Fun note, this works on any list of values where falsy < truthy. So False/True, 0/1, 'f'/'t', etc.

Note:

As several people have pointed out (including @proud haskeller and @nimi), the previous version failed on a list of all falsy values. The addition of .([1<2]:) has fixed this, as suggested by @proud haskeller. I'm leaving the explanation the same for now, because I think it still makes sense. If anyone comments, asking for an explanation of the edit, I'll edit.

Explanation:

I'll first desugar without the group, and then add it back. First, I find that words are often easier on the eyes than symbols, so I'll make a few substitutions. (Note that =<< is 'classy' so it applies differently for lists and functions. I'm calling bind the version of =<< for functions.)

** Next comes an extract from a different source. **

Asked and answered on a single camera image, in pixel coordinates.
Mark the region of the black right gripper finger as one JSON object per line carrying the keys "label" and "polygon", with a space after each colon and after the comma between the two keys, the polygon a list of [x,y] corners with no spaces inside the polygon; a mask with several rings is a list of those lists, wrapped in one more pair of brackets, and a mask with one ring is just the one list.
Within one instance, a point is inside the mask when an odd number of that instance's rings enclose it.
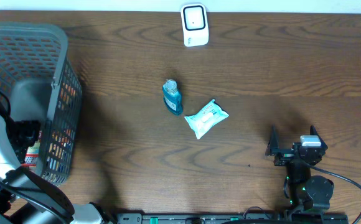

bind :: (a -> b -> c) -> (b -> a) -> b -> c
bind k f = k =<< f
bind k f = \ r -> k (f r) r

f = ((=<<)=<<(=<<)(<$).(==).maximum)
f = ((bind) concatMap (bind)(<$).equals.maximum)
f = (bind concatMap (bind (<$) . equals . maximum))
f = bind concatMap ((bind (<$)) . equals . maximum))
f = bind concatMap ((\f r -> (<$) (f r) r) . equals . maximum))
f = bind concatMap ((\f r -> (f r) <$ r) . equals . maximum)
f = bind concatMap ((\g r -> (g r) <$ r) . equals . maximum)
f = (\h r -> concatMap (h r) r) ((\g r -> (g r) <$ r) . equals . maximum)
f = \r -> concatMap (((\g r -> (g r) <$ r) . equals . maximum) r) r
f = \r -> concatMap (((\g r -> (g r) <$ r) . equals) (maximum r)) r
f = \r -> concatMap (((\g s -> (g s) <$ s)) (equals (maximum r))) r
f = \r -> concatMap (((\s -> ((equals (maximum r)) s) <$ s))) r
f = \r -> concatMap (\s -> (s == (maximum r)) <$ s) r

f . group = ((=<<)=<<(=<<)(<$).(==).maximum).group
f . group = \r -> concatMap (\s -> (s == (maximum (group r))) <$ s) (group r)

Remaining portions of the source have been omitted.